Family trees, health reports, names and postcodes were among the sensitive data hacked from the California-based company. It only confirmed the breach months after the infiltration started and once an employee saw the stolen data advertised for sale on the social media platform Reddit, according to the UK Information Commissioner’s Office – which levied the fine.

The information commissioner, John Edwards, called the months-long incident across the summer of 2023 a “profoundly damaging breach”. The compromise of UK data was just a fraction of the wider losses, with the data of 7 million people affected.

23andMe charges users £89 to have their DNA screened using a saliva-based kit, allowing them to discover where their distant ancestors came from in terms of their ethnicity and location. But many customers asked for their DNA data to be deleted from the company’s archives after the hack and it filed for bankruptcy protection in the US in March.

The fine came as a $305m bid to buy the company led by its former chief executive, Anne Wojcicki, looked poised to retake control of the company in a bankruptcy auction.

Edwards said the data breach “exposed sensitive personal information, family histories and even health conditions of thousands of people in the UK”.

“As one of those impacted told us: once this information is out there, it cannot be changed or reissued like a password or credit card number,” he said.

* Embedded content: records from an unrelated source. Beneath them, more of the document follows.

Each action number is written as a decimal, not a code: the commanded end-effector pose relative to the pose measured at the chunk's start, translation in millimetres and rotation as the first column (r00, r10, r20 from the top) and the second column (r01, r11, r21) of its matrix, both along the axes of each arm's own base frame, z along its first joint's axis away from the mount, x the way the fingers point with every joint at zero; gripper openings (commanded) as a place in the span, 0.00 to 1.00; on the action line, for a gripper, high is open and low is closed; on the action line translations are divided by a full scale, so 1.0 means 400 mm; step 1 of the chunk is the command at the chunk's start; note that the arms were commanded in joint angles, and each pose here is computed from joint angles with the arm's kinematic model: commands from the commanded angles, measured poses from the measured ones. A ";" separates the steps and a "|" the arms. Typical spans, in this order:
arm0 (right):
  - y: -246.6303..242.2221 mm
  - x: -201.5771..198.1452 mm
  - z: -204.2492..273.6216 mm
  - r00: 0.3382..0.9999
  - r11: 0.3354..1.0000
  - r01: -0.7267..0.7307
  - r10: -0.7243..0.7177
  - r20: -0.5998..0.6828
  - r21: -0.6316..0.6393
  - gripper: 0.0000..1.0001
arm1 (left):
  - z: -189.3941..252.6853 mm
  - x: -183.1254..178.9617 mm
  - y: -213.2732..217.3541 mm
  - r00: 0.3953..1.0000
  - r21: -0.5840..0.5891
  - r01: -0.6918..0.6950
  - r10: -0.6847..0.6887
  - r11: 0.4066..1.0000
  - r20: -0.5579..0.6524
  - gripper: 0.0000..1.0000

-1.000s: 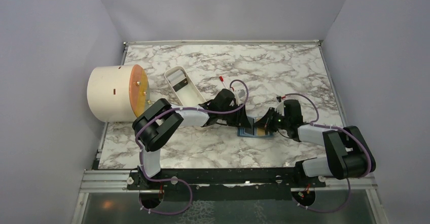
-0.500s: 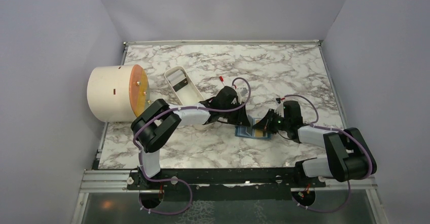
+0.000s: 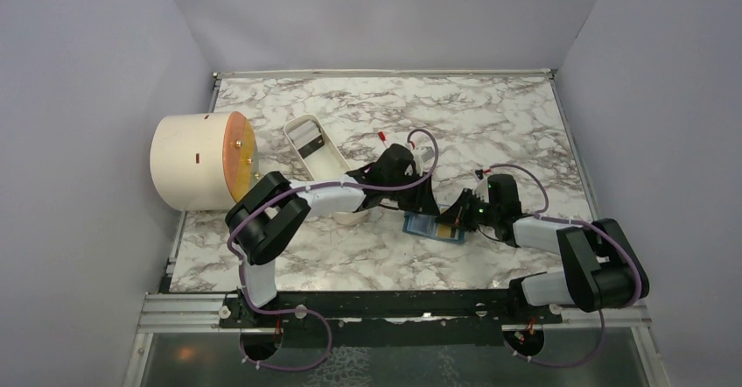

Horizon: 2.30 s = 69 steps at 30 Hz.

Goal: Put the credit cards into the card holder
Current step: Turn over the card slot in the card holder.

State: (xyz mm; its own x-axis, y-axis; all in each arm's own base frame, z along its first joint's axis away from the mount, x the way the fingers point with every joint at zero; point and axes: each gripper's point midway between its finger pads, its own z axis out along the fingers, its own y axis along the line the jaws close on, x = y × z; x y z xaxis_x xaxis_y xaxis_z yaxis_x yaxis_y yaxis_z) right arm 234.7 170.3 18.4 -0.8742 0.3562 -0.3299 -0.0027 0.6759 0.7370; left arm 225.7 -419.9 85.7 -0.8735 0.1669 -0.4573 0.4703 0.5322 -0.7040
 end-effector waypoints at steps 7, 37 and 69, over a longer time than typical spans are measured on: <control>-0.029 -0.011 -0.019 0.999 0.997 0.025 -0.023 0.037 -0.074 0.03 | 0.031 -0.067 -0.065 0.997 -0.118 0.062 -0.068 0.991 -0.046 0.34; -0.164 0.039 0.133 0.979 0.909 0.206 -0.188 0.083 -0.362 0.13 | -0.025 -0.055 -0.083 0.996 -0.055 0.074 -0.076 0.996 -0.050 0.34; -0.130 0.030 0.230 0.982 0.943 0.171 -0.140 0.125 -0.284 0.33 | 0.019 -0.020 -0.112 0.999 -0.099 0.036 -0.036 0.994 -0.001 0.34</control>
State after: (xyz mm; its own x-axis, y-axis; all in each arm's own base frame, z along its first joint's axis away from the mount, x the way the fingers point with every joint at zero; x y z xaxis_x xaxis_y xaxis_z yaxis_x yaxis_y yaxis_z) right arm 244.9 110.7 97.4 -0.7746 0.3614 -0.5191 0.0881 0.8743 0.4773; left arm 209.6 -457.0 76.4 -0.8946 0.1803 -0.4089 0.4441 0.4602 -0.7687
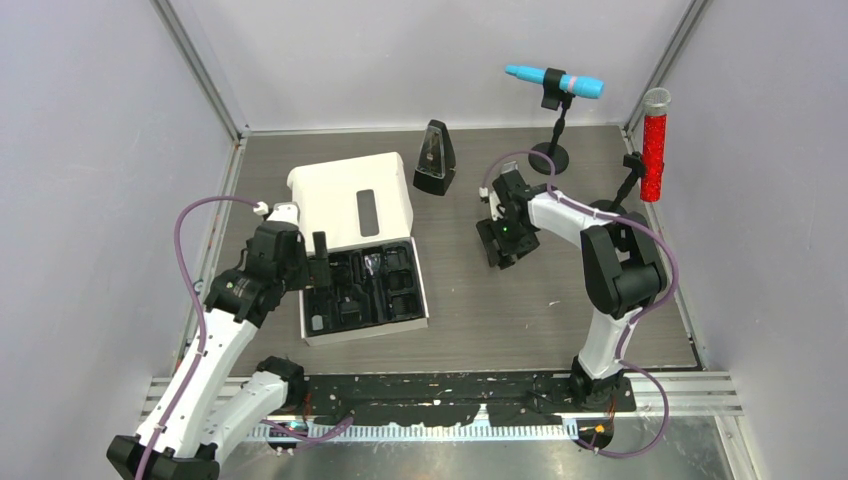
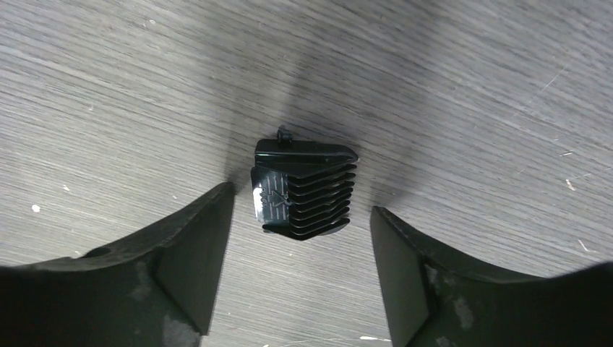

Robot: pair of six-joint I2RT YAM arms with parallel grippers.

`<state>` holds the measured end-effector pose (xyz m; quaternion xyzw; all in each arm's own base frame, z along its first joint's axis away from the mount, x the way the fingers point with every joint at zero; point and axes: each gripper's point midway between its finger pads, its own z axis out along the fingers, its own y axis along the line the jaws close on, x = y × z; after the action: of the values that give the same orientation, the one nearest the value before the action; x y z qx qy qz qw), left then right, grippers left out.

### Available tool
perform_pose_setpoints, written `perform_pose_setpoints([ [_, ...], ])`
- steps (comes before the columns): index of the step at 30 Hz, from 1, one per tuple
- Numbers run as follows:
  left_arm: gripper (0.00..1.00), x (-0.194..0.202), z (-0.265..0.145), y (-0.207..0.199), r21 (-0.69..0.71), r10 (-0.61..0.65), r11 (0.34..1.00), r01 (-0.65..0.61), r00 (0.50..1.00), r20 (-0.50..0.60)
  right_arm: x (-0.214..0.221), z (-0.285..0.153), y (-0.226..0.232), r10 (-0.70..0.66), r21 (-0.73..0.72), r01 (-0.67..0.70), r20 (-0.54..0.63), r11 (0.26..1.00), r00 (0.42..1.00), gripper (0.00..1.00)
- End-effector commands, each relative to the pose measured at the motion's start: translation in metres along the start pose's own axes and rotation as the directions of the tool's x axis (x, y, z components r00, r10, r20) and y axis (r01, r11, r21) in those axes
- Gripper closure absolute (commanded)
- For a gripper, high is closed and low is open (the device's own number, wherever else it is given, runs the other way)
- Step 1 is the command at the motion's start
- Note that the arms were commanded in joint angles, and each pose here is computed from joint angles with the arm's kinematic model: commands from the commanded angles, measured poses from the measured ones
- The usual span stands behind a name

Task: Sort the hair-cutting tools

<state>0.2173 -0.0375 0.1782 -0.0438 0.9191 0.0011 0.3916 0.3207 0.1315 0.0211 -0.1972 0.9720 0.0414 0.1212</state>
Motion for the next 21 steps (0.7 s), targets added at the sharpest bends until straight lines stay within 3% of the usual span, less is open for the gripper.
perform_pose_setpoints([
  [1, 0.0, -0.0066, 0.0016, -0.0042, 0.019, 0.009, 1.0, -0.009, 1.0, 0.025, -0.0124, -0.0043, 0.0066, -0.008, -0.041, 0.009, 0.026, 0.999, 1.0, 0.3],
  [13, 0.0, -0.0048, 0.0039, -0.0065, 0.027, 0.012, 1.0, -0.012, 1.0, 0.011, -0.0151, -0.0046, 0.0074, -0.011, 0.028, 0.011, 0.031, 1.0, 0.999, 0.44],
  [21, 0.0, -0.0044, 0.0047, -0.0066, 0.026, 0.015, 1.0, -0.015, 1.0, 0.007, -0.0201, -0.0022, 0.0063, -0.03, 0.083, 0.028, 0.025, 0.996, 0.999, 0.44],
])
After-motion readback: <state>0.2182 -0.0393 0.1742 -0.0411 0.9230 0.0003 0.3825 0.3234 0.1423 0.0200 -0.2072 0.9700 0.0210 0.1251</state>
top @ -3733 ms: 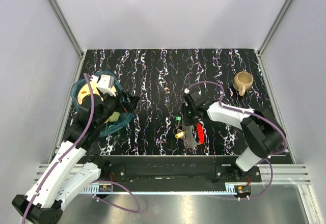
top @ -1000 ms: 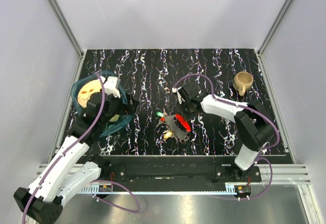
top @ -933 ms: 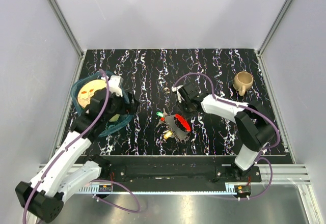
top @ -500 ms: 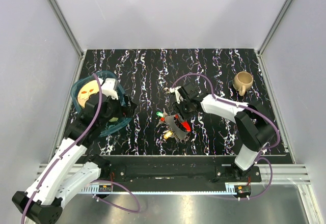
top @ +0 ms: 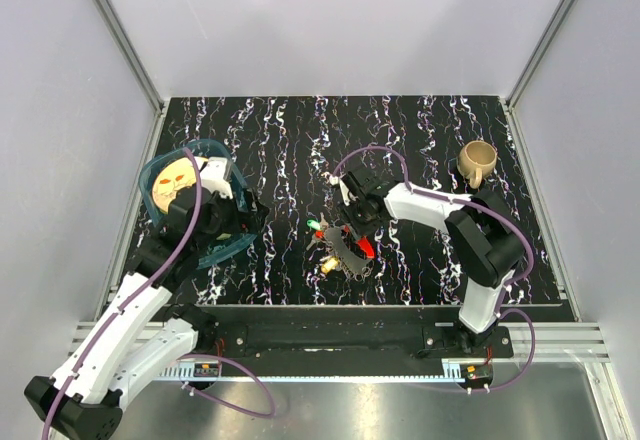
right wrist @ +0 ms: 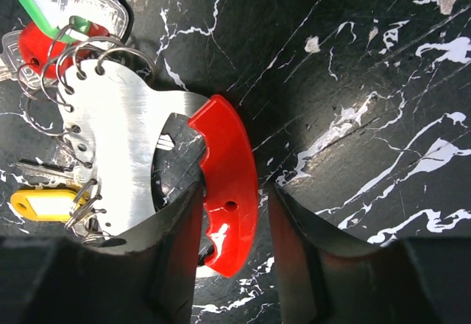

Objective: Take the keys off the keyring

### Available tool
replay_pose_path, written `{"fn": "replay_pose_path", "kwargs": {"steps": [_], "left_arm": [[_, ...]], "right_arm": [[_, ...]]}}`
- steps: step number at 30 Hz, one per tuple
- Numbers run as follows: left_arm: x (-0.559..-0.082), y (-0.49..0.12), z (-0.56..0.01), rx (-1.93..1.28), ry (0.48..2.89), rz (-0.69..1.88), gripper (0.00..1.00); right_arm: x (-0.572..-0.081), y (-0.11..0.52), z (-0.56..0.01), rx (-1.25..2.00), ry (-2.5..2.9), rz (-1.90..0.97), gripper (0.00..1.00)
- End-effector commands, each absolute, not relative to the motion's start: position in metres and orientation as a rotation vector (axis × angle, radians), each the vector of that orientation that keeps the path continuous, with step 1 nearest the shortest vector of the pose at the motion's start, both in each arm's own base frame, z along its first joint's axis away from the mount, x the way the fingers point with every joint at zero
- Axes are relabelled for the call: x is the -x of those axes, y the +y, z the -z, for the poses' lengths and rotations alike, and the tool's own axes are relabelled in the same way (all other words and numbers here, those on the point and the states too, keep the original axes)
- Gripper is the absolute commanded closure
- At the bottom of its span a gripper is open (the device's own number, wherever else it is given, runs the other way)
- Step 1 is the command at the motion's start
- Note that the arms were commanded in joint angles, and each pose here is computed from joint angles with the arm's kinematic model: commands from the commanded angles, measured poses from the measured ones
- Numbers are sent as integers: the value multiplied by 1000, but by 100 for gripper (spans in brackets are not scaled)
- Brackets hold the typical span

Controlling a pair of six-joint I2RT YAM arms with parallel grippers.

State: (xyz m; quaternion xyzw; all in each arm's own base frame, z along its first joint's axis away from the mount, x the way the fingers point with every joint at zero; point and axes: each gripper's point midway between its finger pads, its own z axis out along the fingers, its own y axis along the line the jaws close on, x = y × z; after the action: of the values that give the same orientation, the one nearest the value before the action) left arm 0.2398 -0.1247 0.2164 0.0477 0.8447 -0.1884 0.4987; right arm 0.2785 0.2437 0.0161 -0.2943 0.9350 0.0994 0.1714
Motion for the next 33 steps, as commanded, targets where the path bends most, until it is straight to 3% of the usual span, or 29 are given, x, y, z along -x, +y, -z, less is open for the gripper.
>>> {"fn": "replay_pose_path", "kwargs": {"steps": [1,13,16,24,33], "left_arm": [[-245,-127,-227,-106,1994,471,7],[-246,-144,-218,-167,2054,555,11],[-250,-153,-209,-166,2132,624,16],[-267,-154,-217,-151,2128,717,16],[-283,-192,-202,-391,2063,920,18]], "right_arm": [[-287,247,-18,817,2640,-242,56],[-296,257,-20,918,2496,-162,73],[-302,266,-29,957,2403,-199,75],[-324,281,-68,906,2159,-260,77],[-320,280,-91,908,1936,-277,77]]}}
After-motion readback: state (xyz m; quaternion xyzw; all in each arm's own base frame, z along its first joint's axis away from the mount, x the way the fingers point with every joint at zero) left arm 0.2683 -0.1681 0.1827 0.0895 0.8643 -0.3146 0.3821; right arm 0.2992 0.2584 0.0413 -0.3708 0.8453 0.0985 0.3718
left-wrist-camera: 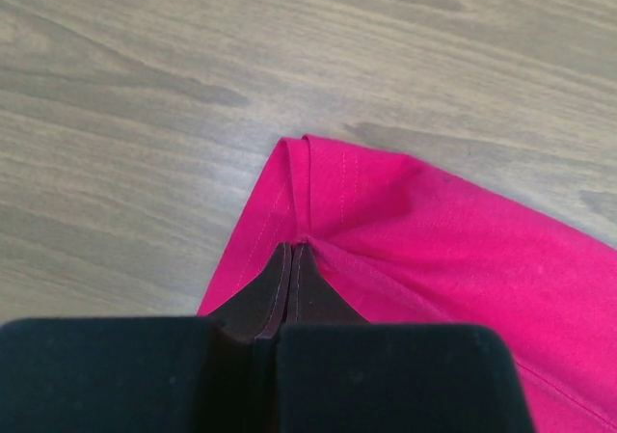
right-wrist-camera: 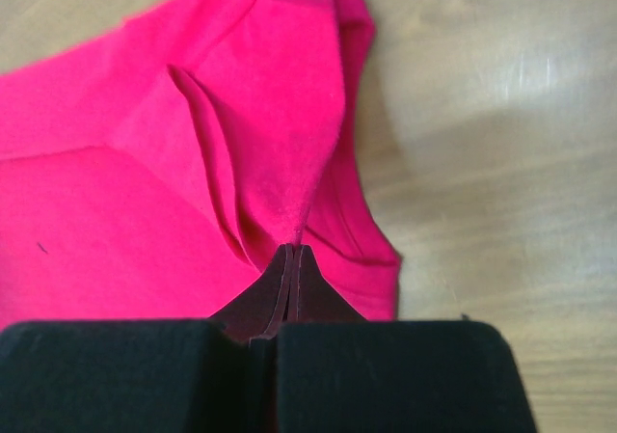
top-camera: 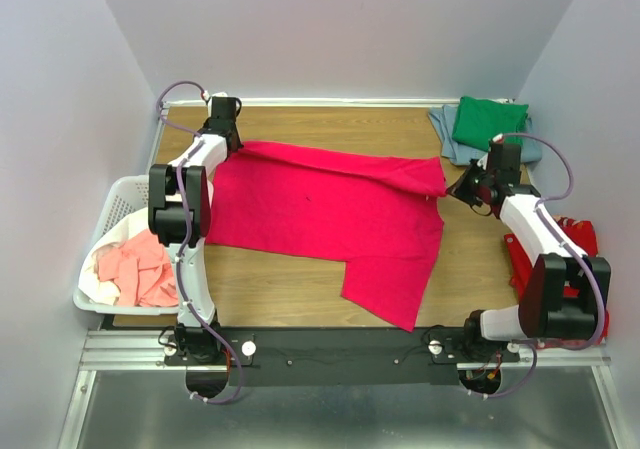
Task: Fold and stack the t-shirts
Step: Fold the tshirt
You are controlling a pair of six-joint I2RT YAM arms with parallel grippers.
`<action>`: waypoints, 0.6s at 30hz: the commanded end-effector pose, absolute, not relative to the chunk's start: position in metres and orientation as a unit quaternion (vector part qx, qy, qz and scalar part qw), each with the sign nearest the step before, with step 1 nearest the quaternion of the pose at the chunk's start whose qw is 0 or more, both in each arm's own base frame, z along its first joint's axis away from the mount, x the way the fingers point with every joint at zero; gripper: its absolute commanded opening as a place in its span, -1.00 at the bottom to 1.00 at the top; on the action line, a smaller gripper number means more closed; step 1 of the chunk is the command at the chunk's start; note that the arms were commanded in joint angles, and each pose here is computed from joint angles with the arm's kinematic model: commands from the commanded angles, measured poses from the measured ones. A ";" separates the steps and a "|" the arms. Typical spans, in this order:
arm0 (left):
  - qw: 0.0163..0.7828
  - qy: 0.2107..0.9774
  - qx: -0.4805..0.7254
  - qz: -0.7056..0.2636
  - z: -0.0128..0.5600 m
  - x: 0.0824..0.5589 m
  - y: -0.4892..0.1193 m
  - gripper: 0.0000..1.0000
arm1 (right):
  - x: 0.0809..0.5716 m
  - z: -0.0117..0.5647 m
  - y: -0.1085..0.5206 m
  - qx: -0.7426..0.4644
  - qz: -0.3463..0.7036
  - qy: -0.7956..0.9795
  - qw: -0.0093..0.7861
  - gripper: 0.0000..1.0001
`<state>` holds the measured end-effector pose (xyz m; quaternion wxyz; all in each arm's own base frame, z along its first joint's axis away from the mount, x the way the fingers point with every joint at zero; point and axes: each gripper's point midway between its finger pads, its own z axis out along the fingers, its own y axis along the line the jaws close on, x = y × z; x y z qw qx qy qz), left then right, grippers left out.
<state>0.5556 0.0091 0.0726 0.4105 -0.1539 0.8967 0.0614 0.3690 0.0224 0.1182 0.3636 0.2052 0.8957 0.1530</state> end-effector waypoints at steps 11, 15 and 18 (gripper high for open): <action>0.349 0.899 -0.232 0.128 0.050 0.525 0.036 -0.53 | 0.319 0.083 0.025 0.219 0.136 0.921 0.292 0.18; 0.372 0.893 -0.231 0.103 0.067 0.530 0.029 -0.38 | 0.329 0.097 0.022 0.211 0.133 0.917 0.312 0.21; 0.386 0.894 -0.212 0.086 0.078 0.537 0.018 -0.38 | 0.343 0.097 0.026 0.200 0.144 0.919 0.308 0.03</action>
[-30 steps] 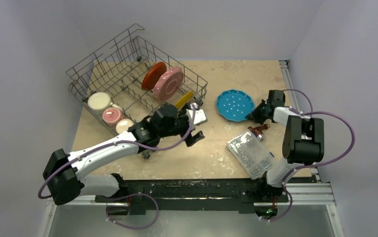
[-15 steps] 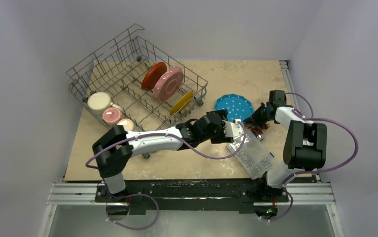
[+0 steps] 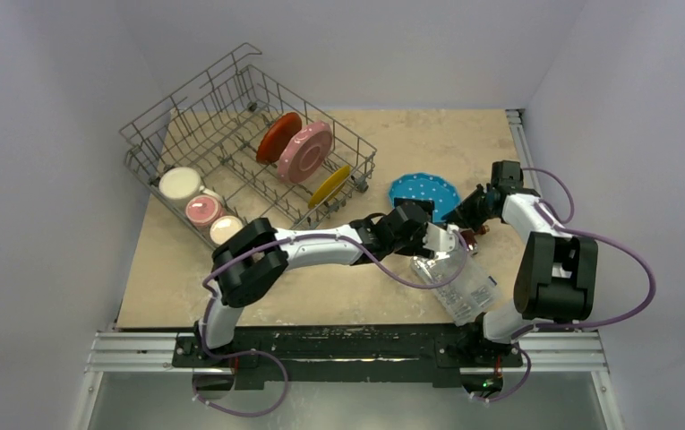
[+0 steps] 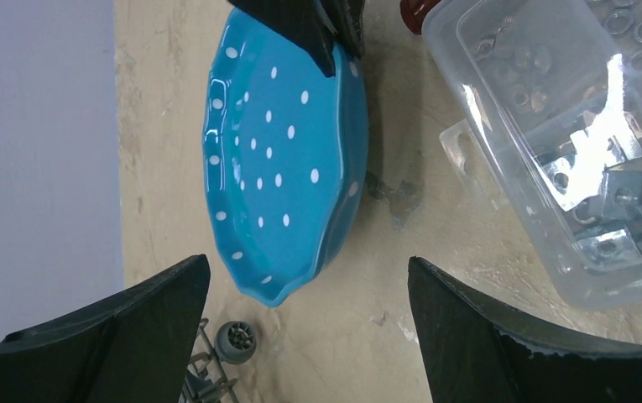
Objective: Load the mixed dishes into the dish rack
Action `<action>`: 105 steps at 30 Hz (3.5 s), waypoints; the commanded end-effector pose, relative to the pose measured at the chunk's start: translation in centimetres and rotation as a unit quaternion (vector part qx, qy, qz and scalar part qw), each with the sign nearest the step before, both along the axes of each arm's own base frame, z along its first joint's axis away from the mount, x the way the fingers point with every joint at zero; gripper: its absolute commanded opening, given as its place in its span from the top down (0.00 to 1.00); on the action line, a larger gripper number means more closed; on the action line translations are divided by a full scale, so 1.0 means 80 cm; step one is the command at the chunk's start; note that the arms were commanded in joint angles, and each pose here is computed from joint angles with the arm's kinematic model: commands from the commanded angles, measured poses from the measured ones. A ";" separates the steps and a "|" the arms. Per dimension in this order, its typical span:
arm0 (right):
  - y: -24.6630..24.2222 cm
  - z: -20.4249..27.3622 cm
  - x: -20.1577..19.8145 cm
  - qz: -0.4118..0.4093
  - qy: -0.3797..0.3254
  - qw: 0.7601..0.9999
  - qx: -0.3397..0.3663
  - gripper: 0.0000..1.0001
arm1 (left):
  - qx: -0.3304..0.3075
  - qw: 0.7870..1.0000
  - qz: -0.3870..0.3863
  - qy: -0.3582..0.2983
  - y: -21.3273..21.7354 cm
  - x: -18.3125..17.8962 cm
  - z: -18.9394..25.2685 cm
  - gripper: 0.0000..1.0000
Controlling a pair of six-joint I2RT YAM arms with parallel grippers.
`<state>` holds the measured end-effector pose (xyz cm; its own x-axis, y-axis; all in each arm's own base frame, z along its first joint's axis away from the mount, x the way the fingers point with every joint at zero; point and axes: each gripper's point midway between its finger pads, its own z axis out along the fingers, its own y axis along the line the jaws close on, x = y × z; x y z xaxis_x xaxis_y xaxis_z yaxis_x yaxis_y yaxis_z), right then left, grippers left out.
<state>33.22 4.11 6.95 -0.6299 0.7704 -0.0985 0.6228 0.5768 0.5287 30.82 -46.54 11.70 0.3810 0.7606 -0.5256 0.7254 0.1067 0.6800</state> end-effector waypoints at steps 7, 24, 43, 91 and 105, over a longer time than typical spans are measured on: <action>0.018 0.090 0.036 0.014 -0.103 0.994 0.045 1.00 | 0.040 0.998 -0.008 -0.053 -0.031 0.033 -0.017 0.15; 0.022 0.099 0.023 0.016 -0.105 0.993 0.050 1.00 | 0.035 0.986 0.048 -0.153 -0.050 0.080 0.013 0.82; -0.019 0.291 0.002 0.049 -0.368 0.906 -0.202 0.01 | -0.136 0.983 0.065 -0.110 -0.021 0.033 0.182 1.00; -0.027 0.228 0.038 0.031 -0.237 0.947 -0.215 0.01 | -0.436 0.885 0.139 0.079 0.489 0.172 0.444 1.00; -0.011 0.156 0.051 0.077 -0.147 0.965 -0.202 0.01 | -0.383 0.903 0.123 0.149 0.513 0.247 0.359 1.00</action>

23andMe failed to take basic steps to protect the information and their security systems were inadequate, the UK data protection regulator found. The breaches included failing to install tougher user authentication.

The hacker exploited a common weakness caused by users reusing passwords that had already been stolen in other unrelated data breaches. Hackers then used automated tools to try these passwords in a tactic called “credential stuffing”.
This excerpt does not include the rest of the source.